_Your instructions_:
What is the count of lines in the records that include "there"? Reply with that number alone.

_Records provided_:
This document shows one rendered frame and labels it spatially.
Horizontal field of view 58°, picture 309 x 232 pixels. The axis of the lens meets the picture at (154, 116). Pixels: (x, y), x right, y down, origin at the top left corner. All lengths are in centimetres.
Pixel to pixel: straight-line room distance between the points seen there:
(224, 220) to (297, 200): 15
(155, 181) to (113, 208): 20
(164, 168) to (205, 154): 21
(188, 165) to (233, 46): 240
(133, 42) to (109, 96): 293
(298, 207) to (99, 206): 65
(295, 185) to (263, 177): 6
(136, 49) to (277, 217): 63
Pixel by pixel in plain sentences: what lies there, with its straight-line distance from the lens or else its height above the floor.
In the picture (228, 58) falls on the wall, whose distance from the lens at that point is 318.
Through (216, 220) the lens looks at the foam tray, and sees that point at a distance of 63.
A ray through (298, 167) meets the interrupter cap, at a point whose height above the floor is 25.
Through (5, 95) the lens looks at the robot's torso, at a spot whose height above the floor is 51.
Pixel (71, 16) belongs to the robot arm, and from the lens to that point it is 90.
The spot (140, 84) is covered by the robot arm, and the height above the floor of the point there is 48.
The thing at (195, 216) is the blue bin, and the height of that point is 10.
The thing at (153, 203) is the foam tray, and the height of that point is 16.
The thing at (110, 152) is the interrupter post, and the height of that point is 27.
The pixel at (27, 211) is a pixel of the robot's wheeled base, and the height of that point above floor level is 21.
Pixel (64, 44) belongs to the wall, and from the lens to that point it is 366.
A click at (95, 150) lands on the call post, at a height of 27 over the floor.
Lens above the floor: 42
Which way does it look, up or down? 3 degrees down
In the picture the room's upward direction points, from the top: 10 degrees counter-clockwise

_Solution to this exercise_:
3